PSR raises two arguments against this result that require treatment in this order. First, PSR argues that a narrow interpretation of the private right of action statute in the MTCA would frustrate the intent of the statute. This argument might be expanded here to suggest that the Court's approach nullifies CERCLA's contribution statute. See 42 U.S.C. § 9613(f)(3)(B) ("A person who has resolved its liability to the United States . . . in an administrative or judicially approved settlement may seek contribution from any person who is not party to a settlement. . . ."). The simple answer to this argument is that entities that have "resolved [their] liability" rarely do so in a manner similar to that of PSR; that is, in a manner that effects the total dismantling of the operations of the pre-existing entity. Thus, in most cases, a post-hoc contribution action will directly benefit the company that was found liable — that company would receive a direct fiduciary benefit for each dollar recovered in contribution actions. If, for example, the consent decree in this case contemplated an amount that would "complete" recovery of the West Seattle site, then PSR could argue that it would be able to retain any recovery it was awarded in excess of that amount. Because the PSR consent decree requires the disbursements of all PSR interests to the trust, it cannot benefit in any way from the instant action.
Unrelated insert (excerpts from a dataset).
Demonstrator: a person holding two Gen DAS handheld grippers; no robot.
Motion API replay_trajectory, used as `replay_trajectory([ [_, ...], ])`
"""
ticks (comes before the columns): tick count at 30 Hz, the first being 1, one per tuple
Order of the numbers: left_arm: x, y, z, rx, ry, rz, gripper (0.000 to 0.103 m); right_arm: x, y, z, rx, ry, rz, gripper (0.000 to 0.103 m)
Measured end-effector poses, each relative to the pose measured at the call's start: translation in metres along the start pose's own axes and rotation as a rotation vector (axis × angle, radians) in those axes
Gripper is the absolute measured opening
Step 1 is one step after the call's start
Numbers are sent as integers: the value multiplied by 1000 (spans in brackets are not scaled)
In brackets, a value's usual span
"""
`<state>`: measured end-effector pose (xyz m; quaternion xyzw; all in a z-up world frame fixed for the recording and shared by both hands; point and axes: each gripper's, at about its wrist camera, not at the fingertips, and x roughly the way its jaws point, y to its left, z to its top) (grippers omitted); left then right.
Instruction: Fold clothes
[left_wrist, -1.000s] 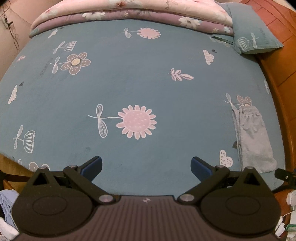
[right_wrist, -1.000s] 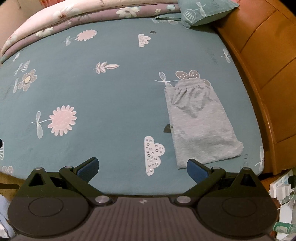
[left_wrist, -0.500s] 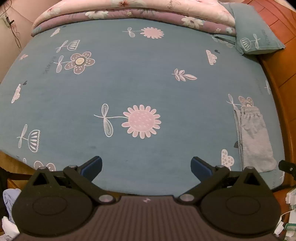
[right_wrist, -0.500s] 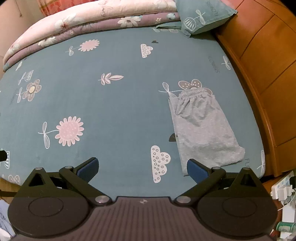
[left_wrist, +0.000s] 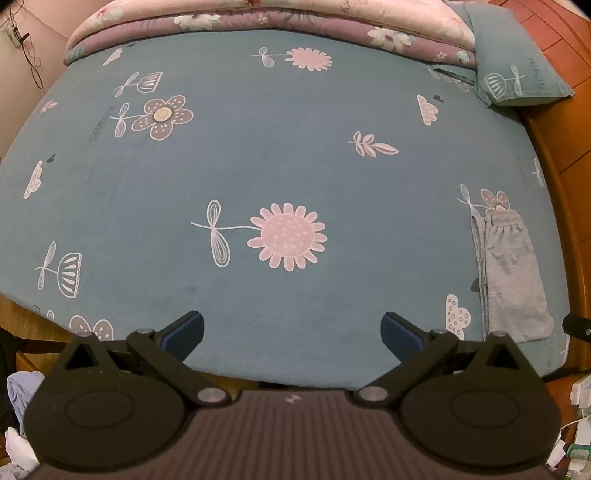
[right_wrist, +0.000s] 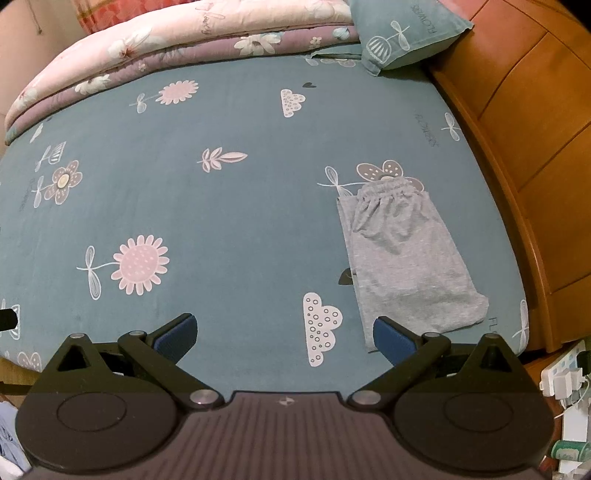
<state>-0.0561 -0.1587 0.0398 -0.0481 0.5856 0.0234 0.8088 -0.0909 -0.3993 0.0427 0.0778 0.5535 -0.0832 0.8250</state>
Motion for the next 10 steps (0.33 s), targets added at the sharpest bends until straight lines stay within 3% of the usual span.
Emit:
replay_trajectory([
  [10,2,3,2,-4,6,8,102,2,2,2,2,8,-2,103],
])
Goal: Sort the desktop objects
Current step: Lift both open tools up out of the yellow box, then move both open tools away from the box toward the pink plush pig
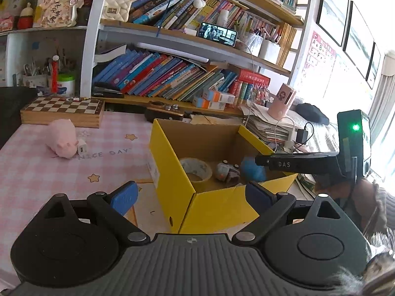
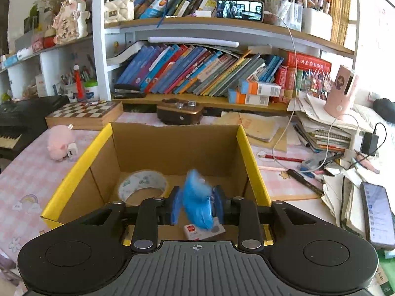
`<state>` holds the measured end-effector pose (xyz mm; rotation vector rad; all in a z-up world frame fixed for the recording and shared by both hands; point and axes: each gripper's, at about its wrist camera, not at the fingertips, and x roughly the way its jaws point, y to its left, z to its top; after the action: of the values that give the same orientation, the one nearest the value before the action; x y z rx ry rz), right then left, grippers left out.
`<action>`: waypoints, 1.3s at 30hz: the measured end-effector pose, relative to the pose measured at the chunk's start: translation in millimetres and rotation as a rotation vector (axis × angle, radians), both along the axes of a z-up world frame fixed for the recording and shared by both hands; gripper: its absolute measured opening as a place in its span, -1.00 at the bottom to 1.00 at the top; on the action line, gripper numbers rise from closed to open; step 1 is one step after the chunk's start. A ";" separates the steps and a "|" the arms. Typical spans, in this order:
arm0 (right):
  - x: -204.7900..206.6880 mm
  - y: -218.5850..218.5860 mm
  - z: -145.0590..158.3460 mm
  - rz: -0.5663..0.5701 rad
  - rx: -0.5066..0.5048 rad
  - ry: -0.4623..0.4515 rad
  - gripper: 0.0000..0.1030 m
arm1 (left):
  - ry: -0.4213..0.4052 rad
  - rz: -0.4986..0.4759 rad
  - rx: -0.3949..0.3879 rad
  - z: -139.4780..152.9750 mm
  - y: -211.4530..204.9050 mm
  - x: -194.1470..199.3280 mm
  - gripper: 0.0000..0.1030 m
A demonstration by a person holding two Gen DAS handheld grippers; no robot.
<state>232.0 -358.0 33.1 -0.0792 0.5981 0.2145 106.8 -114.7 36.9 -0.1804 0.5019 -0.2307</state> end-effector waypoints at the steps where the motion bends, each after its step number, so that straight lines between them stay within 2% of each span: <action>1: -2.4 -0.7 -0.4 -0.004 0.011 0.003 -0.25 | -0.003 0.001 0.000 0.5 0.9 -0.6 0.83; 8: -29.0 -1.9 -1.9 -0.024 0.036 0.028 -0.23 | 0.000 0.003 -0.008 0.5 7.1 -3.0 0.83; 20: -79.1 0.6 7.9 -0.108 0.051 0.015 -0.14 | 0.008 -0.015 -0.006 -4.5 26.3 -23.0 0.89; 22: -87.3 3.6 8.1 -0.123 0.052 0.019 0.01 | 0.005 -0.016 -0.008 -3.8 31.0 -27.7 0.91; 29: -119.1 21.4 5.4 -0.166 0.070 0.028 0.18 | -0.001 -0.009 -0.014 -4.2 48.2 -41.9 1.00; 39: -158.4 49.6 -1.7 -0.224 0.105 0.046 0.34 | 0.012 -0.010 -0.015 -10.5 74.4 -59.1 1.00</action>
<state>73.6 -308.4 31.4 0.0941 0.6355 0.0303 47.7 -40.3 26.4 -0.1940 0.5129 -0.2429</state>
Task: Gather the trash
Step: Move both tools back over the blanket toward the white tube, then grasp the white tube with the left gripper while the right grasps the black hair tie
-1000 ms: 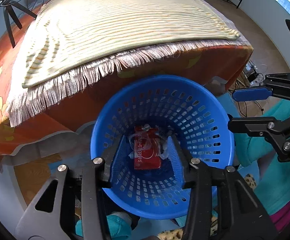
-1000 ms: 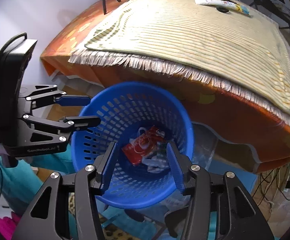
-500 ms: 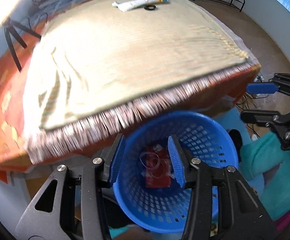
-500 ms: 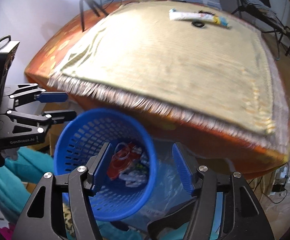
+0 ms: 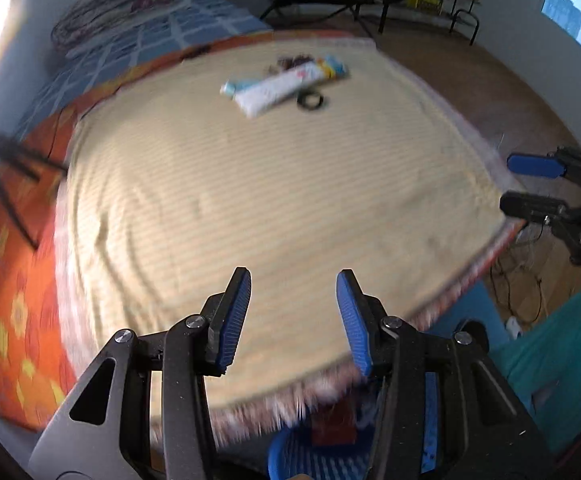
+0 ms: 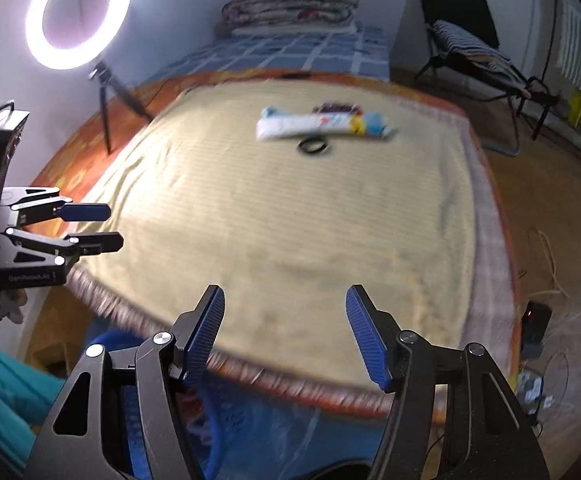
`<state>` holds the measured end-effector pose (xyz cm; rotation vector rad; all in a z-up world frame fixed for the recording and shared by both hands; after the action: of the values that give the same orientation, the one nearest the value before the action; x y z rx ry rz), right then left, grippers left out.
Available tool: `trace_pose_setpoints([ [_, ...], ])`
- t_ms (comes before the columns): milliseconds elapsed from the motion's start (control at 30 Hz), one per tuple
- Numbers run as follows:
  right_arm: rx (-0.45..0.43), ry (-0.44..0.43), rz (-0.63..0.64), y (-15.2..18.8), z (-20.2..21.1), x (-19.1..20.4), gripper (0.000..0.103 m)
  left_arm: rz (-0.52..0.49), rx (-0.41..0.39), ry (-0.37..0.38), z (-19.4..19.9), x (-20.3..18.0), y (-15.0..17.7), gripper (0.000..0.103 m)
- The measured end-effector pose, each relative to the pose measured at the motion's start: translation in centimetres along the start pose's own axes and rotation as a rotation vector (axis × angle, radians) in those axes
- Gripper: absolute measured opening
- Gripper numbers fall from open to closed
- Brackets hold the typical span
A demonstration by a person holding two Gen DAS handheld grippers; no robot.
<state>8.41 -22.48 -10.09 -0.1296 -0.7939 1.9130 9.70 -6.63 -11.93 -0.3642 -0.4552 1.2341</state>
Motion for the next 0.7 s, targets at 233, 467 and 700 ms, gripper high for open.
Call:
trace_pose_setpoints([
  [233,0.008,-0.024,-0.096,-4.4,-1.1,-4.7,0.063,0.015,-0.038,0.075,-3.2,-0.3,-8.2,0.046],
  [467,-0.013,-0.073,-0.158,-7.5,-3.4,-7.8,0.063,-0.011,-0.041,0.089,-8.3,-0.7,-15.1,0.065],
  [700,0.018,-0.127,-0.163,-9.1,-7.0,-8.3,0.062,-0.040,-0.031,0.084,-13.5,-1.3,-19.4,0.065],
])
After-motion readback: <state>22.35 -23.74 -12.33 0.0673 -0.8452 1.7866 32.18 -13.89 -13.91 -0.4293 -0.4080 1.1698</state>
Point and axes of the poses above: each gripper's, at about its wrist camera, not at the fingertips, and z roughly against the way its jaws point, x to its left, y to its underside, the point moved 9 cm from there along -z, roughly the way its jaws point, and after that the axes turned 11 degrees about -y, right-handed, at the moved point
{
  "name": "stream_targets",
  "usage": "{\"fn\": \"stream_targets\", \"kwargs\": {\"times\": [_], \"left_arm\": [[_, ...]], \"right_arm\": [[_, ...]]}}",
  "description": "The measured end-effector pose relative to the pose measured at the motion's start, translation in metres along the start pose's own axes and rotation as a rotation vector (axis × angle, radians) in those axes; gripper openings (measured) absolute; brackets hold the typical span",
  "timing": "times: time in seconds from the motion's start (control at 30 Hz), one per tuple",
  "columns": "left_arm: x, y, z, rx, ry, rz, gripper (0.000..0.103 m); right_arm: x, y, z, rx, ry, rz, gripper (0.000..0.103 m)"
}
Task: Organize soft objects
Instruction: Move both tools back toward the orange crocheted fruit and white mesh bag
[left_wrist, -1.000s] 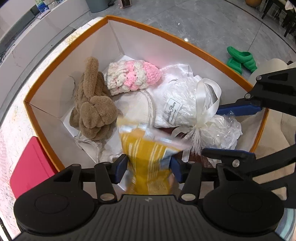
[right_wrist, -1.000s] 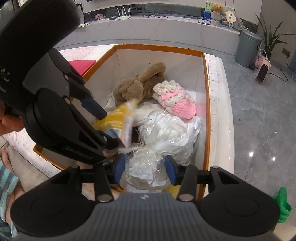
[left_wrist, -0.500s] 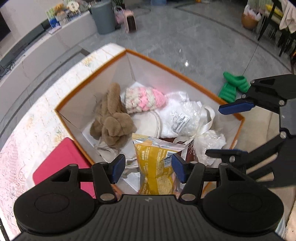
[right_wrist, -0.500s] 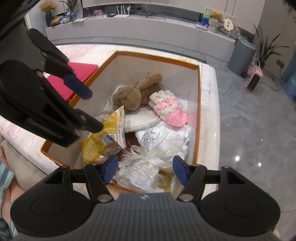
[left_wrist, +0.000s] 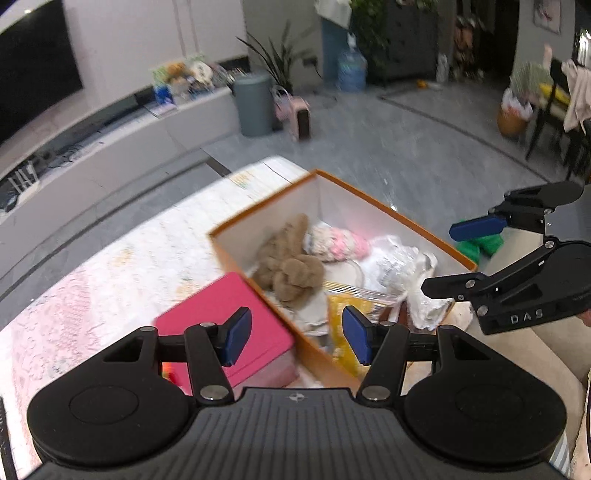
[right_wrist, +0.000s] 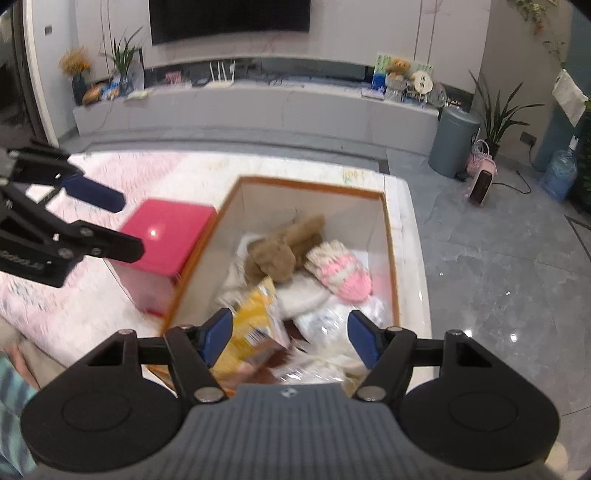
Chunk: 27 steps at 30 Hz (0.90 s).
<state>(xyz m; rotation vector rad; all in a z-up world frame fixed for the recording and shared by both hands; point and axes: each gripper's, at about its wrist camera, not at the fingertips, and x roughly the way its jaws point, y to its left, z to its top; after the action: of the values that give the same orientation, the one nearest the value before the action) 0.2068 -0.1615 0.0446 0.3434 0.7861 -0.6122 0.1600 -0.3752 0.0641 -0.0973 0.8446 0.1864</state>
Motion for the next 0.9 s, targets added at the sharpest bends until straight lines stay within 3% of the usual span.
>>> {"fn": "stream_targets", "kwargs": {"times": [0.37, 0.57, 0.9], "left_arm": [[-0.068, 0.081, -0.060, -0.111, -0.128, 0.130, 0.067], [-0.074, 0.114, -0.090, -0.158, -0.119, 0.154, 0.065], [-0.056, 0.152, -0.130, -0.126, -0.070, 0.141, 0.064]], "right_arm": [[-0.007, 0.066, 0.026, 0.030, -0.120, 0.107, 0.068], [0.010, 0.120, 0.038, -0.097, -0.113, 0.170, 0.068], [0.055, 0.191, 0.056, -0.309, -0.057, 0.206, 0.068]]}}
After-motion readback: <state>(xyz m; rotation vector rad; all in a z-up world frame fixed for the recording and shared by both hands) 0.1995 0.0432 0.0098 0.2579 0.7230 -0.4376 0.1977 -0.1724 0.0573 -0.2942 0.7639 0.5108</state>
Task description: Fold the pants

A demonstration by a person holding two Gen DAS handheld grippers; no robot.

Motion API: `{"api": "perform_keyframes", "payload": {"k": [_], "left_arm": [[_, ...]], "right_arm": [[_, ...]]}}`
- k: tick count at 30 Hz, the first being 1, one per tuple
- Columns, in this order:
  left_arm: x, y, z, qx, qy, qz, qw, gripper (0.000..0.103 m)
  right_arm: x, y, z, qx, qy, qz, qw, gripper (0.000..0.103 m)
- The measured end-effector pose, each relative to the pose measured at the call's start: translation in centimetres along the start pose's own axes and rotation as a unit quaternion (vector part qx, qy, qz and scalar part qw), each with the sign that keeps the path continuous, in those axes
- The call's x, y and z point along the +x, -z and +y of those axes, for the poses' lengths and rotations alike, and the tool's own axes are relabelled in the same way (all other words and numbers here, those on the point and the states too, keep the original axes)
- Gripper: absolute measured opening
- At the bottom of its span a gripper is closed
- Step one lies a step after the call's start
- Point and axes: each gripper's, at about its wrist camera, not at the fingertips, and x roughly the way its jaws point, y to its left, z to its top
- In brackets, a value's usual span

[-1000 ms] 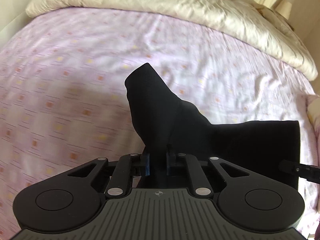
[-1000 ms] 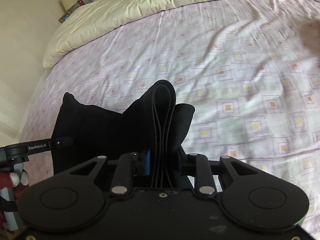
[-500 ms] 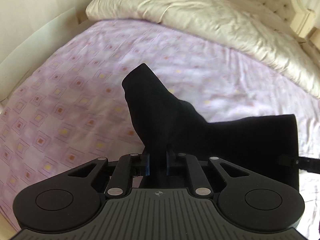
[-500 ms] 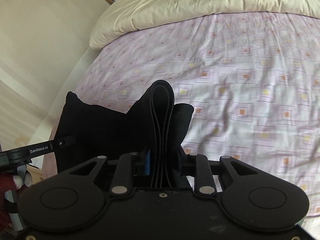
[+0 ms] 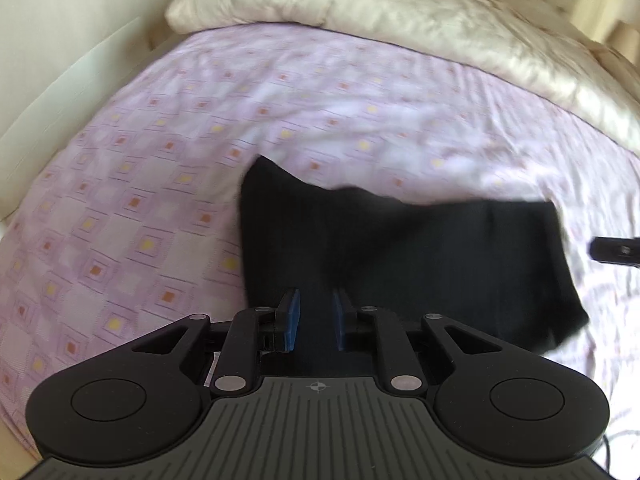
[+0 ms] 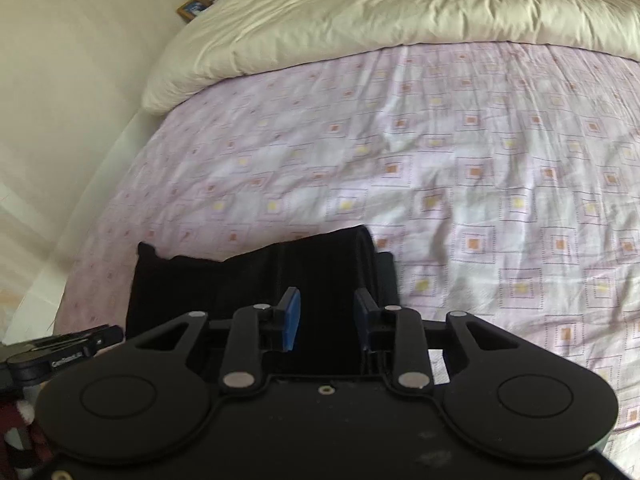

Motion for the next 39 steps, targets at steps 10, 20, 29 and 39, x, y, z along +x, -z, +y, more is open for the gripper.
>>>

Second, PSR argues persuasively that this finding on redressability frustrates the purpose of Judge Rothstein's consent decree, which seems to have contemplated the possibility of PSR's pursuit of contribution actions. Consent Decree at 29 ("Settling Defendant agree that, with respect to any suit or claim for contribution brought by them for matters related to this Consent Decree, they will notify Plaintiffs in writing no later than sixty (60) days prior to the initiation of such suit or claim."). From a policy perspective, this argument makes sense. Nonetheless, the Court is not in a position to confer standing where there is none. PSR's injury under the terms of the consent decree simply cannot be redressed by the present action. With a proposed remedy from which it will not benefit, PSR lacks a necessary element of Article III standing.
C. Tort Claims
PSR's state law tort claims fail for similar reasons. Notwithstanding the language that PSR drew upon, in every pollution-related nuisance case cited by PSR, the plaintiff asserted some substantial interest in the property that was polluted. See Kitsap County v. Allstate Ins. Co., 136 Wn.2d 567 (1998) (homeowners in trailer park where waste was disposed);Tiegs v. Watts, 135 Wn.2d 1 (1998) (commercial farmer irrigating with polluted water); Miotke v. Spokane, 101 Wn.2d 307 (1984) (waterfront property owners); Bales v. Tacoma, 172 Wash. 494 (1933) (fish hatchery owner). PSR has offered no similar argument as to why it had any interest in the use or enjoyment of the area polluted by the marine sediments unit. The Court need not reach the issue as to whether BNSF's alleged pollution constitutes a discrete or continuous tort.
III. CONCLUSION
For the foregoing reasons, IT IS HEREBY ORDERED that BNSF's motion for summary judgment (Dkt. # 41) is GRANTED. The Clerk of the Court is instructed to enter judgment for Burlington Northern and Santa Fe Railway Company and against Pacific Sound Resources.